Regius Professor of Greek University of Oxford
- In office 1989–2003
- Preceded by: Sir Hugh Lloyd-Jones
- Succeeded by: Christopher Pelling

Personal details
- Born: Peter John Parsons 24 September 1936 Surbiton, Surrey, England
- Died: 16 November 2022 (aged 86) Oxford, England
- Citizenship: United Kingdom
- Spouse: Barbara Macleod ​ ​(m. 2006; died 2006)​
- Awards: Fellow of the British Academy (1977)

= Peter J. Parsons =

British classicist and papyrologist (1936–2022)

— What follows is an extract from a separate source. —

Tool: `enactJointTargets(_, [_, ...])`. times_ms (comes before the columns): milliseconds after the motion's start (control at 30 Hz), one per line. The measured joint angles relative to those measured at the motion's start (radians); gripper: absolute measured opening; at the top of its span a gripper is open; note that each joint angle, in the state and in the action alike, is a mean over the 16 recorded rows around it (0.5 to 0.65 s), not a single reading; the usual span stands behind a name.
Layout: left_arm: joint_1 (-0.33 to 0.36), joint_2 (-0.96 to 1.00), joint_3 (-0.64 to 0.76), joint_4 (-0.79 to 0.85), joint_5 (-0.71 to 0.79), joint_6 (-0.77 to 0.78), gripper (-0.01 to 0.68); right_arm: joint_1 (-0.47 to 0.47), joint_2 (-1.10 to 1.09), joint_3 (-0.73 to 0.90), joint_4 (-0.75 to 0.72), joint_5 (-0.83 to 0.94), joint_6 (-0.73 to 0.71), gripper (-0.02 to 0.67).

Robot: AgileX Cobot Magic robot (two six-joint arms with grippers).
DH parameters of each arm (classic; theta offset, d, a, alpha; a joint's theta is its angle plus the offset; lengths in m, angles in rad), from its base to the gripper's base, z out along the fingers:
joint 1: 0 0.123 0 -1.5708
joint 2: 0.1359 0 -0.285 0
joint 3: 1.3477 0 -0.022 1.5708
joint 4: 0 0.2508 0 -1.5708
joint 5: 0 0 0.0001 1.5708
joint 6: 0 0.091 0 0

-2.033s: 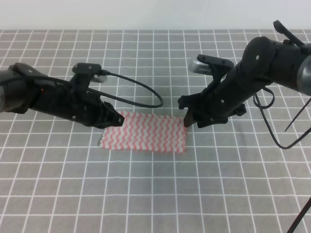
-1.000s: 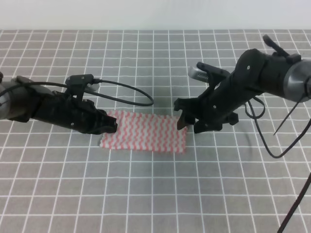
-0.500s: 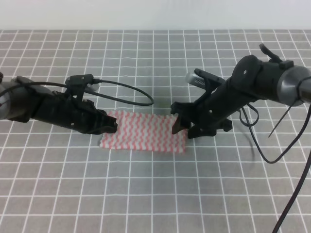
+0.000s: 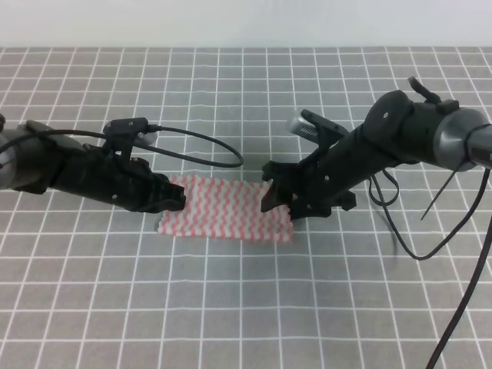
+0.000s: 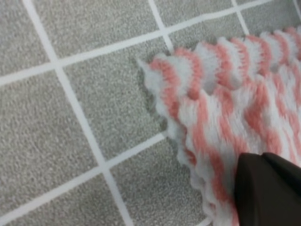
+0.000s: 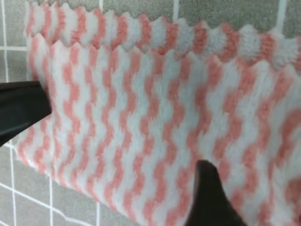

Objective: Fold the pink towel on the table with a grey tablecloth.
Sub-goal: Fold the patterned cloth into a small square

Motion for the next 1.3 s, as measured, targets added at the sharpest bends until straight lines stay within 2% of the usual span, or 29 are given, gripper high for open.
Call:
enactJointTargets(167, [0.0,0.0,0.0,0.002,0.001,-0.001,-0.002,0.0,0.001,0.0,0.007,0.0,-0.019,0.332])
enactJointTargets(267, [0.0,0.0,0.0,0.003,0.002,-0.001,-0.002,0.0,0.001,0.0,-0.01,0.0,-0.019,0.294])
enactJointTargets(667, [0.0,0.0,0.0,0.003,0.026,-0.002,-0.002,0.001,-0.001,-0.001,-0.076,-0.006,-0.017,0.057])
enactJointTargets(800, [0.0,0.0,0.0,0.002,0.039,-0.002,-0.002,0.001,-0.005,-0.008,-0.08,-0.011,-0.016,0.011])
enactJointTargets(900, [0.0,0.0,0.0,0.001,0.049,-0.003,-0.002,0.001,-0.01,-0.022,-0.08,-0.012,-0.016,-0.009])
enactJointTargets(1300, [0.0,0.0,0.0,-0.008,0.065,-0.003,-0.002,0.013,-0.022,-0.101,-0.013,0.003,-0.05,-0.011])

Peter John Parsons, (24 September 1936 – 16 November 2022) was a British classicist and academic specialising in papyrology. He was Regius Professor of Greek at the University of Oxford from 1989 to 2003.

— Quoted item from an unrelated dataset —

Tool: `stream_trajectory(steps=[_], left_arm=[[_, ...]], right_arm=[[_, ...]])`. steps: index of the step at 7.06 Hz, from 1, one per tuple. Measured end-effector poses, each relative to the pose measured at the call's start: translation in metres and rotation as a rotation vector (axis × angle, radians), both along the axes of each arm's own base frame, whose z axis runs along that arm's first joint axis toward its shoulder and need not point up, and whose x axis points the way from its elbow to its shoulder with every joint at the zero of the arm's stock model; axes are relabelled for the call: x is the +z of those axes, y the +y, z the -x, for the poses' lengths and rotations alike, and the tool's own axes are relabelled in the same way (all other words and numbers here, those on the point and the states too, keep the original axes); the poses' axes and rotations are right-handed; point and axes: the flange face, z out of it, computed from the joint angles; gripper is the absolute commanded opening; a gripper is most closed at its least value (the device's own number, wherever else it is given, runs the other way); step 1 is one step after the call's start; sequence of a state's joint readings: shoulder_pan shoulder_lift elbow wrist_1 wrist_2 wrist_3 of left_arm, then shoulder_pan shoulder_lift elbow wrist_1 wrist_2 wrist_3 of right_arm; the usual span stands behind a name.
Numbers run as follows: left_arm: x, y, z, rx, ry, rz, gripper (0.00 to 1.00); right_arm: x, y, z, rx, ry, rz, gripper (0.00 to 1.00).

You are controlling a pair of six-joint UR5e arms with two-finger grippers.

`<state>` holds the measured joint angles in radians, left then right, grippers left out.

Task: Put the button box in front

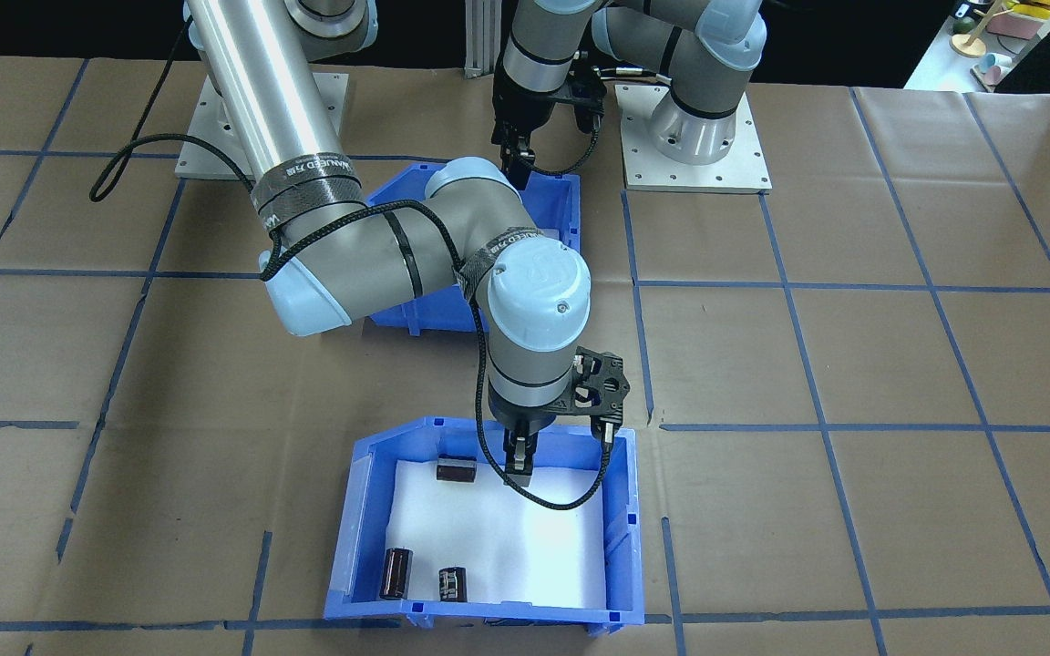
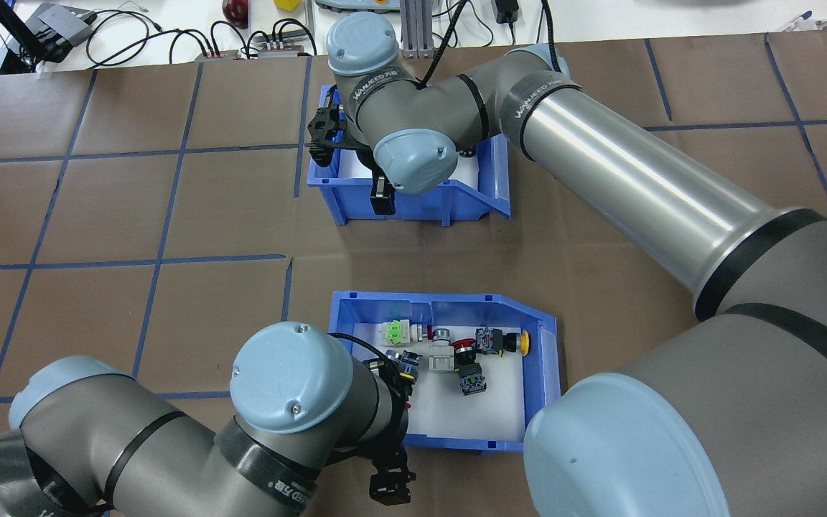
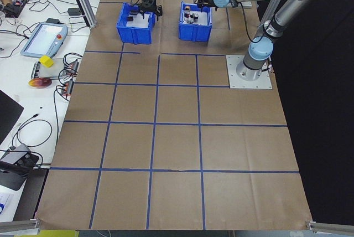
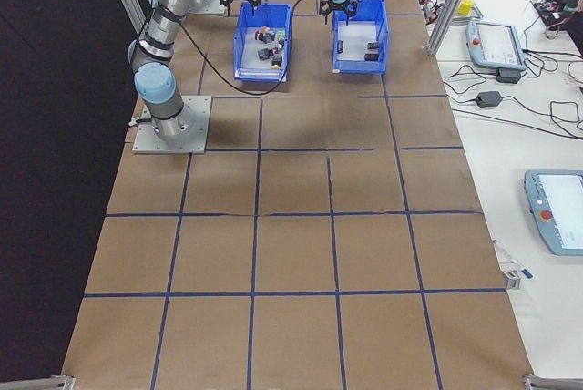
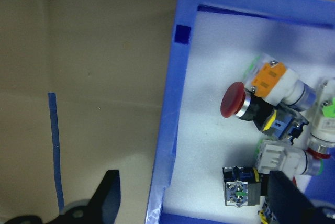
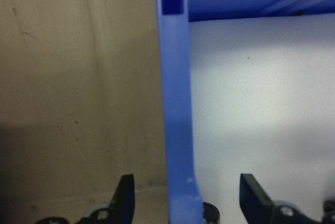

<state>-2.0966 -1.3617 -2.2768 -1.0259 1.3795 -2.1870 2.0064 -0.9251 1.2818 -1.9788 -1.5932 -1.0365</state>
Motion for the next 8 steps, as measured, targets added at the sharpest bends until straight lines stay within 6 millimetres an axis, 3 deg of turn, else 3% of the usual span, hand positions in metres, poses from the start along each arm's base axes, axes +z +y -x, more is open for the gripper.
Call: stream_trajectory(steps=[3,4,5,7,8], left_arm=[[-0.015,0.009,-0.002,-0.009,-0.009,-0.016,0.99],[-0.021,0.008,-0.001,-0.009,-0.013,-0.021,0.99],[-0.028,0.004,0.002,-0.010,-0.017,-0.027,0.98],[-0.043,0.001,0.007,-0.018,-0.033,-0.049,0.91],[-0.049,0.001,0.008,-0.026,-0.044,-0.058,0.70]], right_arm=[[0.038,-0.008,-0.009,0.024,0.000,0.057,0.08],[0.050,-0.010,-0.004,0.028,0.017,0.062,0.08],[0.060,-0.014,0.013,0.046,0.044,0.058,0.08],[0.088,-0.035,0.083,0.108,0.082,0.028,0.08],[0.100,-0.039,0.123,0.114,0.088,0.011,0.08]])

==Early life and education==
Parsons was born on 24 September 1936 in Surbiton, Surrey, England, to Robert John Parsons and Ethel Ada (née Frary). He was educated at Raynes Park County Grammar School, an all-boys grammar school in Wimbledon, London. He sat the Oxford entrance examination in December 1953, and his success meant he was the first in his family to attend university. From 1954 to 1958, he studied classics at Christ Church, Oxford, where his tutors included John Gould, David Malcolm Lewis and J. Gwyn Griffiths. He graduated with a double first Bachelor of Arts (BA) degree in 1958: as per tradition, his BA was promoted to a Master of Arts (MA Oxon) degree in 1961.

==Academic career==
Having completed his undergraduate degree, Parsons was encouraged by E. R. Dodds to undertake research in either papyrology or Greek religion; he chose the former. Between 1958 and 1960, he maintained Christ Church, Oxford as his base, while also spending time at the University of Michigan learning documentary papyrology under Herbert Youtie. In 1960, he was appointed to the newly created post of lecturer in papyrology at the University of Oxford. His position at Christ Church was formalised in 1964 when he was made a research student (i.e. a research fellow, "student" being the name of fellows at the college). He worked on the Oxyrhynchus Papyri with John Rea between 1965 and 1989.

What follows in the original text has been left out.